Cerimonia per la cittadinanza onoraria al milite ignoto

20 Giugno 2021

SAN VALENTINO. Il consiglio comunale ha adottato una delibera di conferimento della cittadinanza onoraria al milite ignoto. Un evento salutato con una manifestazione pubblica, alla quale hanno...

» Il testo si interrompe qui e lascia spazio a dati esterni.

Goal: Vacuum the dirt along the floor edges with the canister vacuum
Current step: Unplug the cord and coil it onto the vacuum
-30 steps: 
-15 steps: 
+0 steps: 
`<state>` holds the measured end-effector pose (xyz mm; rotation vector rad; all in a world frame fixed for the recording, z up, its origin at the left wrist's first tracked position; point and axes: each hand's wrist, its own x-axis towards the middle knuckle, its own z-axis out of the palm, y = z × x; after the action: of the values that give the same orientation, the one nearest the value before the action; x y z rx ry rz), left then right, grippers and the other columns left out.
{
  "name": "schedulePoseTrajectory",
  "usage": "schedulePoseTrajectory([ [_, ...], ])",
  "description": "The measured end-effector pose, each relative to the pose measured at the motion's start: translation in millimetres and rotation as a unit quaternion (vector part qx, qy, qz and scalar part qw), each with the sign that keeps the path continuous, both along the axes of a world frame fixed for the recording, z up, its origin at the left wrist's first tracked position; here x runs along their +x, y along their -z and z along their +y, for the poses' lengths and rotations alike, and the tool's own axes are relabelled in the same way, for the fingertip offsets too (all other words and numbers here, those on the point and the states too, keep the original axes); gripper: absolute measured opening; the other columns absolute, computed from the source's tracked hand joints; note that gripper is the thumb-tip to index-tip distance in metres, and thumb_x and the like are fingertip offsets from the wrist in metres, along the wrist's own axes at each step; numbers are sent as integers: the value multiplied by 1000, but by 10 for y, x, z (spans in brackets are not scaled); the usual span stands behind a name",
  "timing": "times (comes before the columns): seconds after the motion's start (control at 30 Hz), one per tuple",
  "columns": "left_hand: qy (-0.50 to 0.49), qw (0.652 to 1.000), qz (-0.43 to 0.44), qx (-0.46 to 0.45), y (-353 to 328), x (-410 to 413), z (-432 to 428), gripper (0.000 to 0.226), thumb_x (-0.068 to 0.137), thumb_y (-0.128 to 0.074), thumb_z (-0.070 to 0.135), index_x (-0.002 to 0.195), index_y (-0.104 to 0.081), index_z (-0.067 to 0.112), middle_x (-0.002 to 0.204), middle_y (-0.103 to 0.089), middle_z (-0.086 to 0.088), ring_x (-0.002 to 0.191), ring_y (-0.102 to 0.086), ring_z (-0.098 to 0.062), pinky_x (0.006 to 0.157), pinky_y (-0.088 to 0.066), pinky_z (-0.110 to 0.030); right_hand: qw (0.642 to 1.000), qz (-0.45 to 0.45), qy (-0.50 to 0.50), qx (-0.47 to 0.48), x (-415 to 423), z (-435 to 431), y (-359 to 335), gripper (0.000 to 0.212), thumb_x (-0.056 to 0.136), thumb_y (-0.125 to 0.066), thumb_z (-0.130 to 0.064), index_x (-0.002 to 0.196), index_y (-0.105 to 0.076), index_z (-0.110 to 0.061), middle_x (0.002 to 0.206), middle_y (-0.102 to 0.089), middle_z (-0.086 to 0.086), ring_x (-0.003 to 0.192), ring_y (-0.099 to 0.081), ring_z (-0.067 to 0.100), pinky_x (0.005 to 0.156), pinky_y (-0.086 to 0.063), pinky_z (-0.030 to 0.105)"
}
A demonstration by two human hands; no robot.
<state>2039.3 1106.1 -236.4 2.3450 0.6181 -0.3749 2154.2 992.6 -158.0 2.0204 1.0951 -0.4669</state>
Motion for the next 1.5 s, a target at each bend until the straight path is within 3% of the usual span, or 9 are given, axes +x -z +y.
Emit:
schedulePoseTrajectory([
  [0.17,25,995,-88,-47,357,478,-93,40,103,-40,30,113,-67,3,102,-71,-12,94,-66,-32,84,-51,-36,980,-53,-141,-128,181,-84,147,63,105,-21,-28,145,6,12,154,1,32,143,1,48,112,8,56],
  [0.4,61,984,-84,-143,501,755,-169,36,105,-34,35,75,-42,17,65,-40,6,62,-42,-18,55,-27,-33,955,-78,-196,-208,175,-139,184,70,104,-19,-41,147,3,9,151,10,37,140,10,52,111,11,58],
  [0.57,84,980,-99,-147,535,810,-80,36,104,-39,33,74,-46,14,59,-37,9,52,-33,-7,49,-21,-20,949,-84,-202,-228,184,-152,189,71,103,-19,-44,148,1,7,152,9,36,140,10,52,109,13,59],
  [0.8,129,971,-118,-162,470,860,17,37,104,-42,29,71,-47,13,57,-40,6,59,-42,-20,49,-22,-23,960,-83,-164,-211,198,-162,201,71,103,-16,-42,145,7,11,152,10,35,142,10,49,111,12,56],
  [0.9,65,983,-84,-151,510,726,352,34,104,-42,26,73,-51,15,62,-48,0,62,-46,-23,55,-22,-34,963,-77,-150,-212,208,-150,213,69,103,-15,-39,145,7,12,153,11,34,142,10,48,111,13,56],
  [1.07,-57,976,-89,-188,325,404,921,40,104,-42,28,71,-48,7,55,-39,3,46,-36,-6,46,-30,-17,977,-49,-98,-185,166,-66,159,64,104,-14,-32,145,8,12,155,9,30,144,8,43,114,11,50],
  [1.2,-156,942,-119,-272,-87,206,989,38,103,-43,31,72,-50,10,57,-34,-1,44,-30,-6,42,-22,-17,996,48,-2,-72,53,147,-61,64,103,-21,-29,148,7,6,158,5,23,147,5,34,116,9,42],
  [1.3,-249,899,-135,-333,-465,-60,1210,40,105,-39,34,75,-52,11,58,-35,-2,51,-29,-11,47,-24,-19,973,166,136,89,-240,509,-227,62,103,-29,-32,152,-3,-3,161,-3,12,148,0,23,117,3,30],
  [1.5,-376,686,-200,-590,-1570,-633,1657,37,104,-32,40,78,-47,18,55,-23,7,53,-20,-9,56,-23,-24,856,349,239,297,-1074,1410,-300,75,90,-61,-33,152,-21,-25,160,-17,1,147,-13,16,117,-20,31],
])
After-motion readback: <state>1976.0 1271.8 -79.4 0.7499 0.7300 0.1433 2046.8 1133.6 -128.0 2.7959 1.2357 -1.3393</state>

SAN VALENTINO. Il consiglio comunale ha adottato una delibera di conferimento della cittadinanza onoraria al milite ignoto. Un evento salutato con una manifestazione pubblica, alla quale hanno partecipato, con le associazioni di volontariato e gruppo Alpini, le autorità civili e religiose, studenti e cittadini.
La delibera è stata consegnata dal sindaco Antonio D’Angelo e dal presidente del consiglio comunale Francesco De Gregorio, al generale Carlo Cerrina comandante della Legione carabinieri Abruzzo e Molise, delegato dal generale Rosario Aiosa presidente del Gruppo medaglie d’oro al valor militare, promotore dell’iniziativa in campo nazionale. Nel corso della cerimonia, nelle brevi allocuzioni del primo cittadino e del presidente dell'assise civica, è stata tratteggiata la storia del milite ignoto, che il 4 novembre di 100 anni fa fu inumato all’Altare della patria a Roma. «È questa anche l'occasione», spiega il vice sindaco Lino Sciambra, «per ringraziare l’Arma dei carabinieri per la continua opera che svolge per la tutela della sicurezza pubblica in favore della cittadinanza».
Il generale Cerrina, durante il suo discorso, ha voluto ricordare il lavoro svolto dall’Arma durante la pandemia da Covid ancora in atto in maniera virulenta in molte parti del pianeta e ha anche fatto cenno alla figura di Margherita d’Austria che acquistò il castello di San Valentino nel XVI secolo. Cerrina ha poi espresso la sua viva soddisfazione per l’adesione del Comune di San Valentino all’iniziativa del gruppo Medaglie d’oro al valor militare d'Italia che, fra le tante sue finalità, si propone anche di tutelare la conoscenza e la storia del valore italiano.
Alla cerimonia hanno presenziato il colonnello Antonio Buccoliero vice comandante regionale dei carabinieri, il colonnello Eduardo Gambardella e il capitano Giovanni Savini, rispettivamente comandanti provinciale di Pescara e della compagnia di Popoli, il comandante della locale stazione luogotenente Tiziano Giardini e una rappresentanza delle associazioni nazionali Alpini e dei Marinai d’Italia. (w.te.)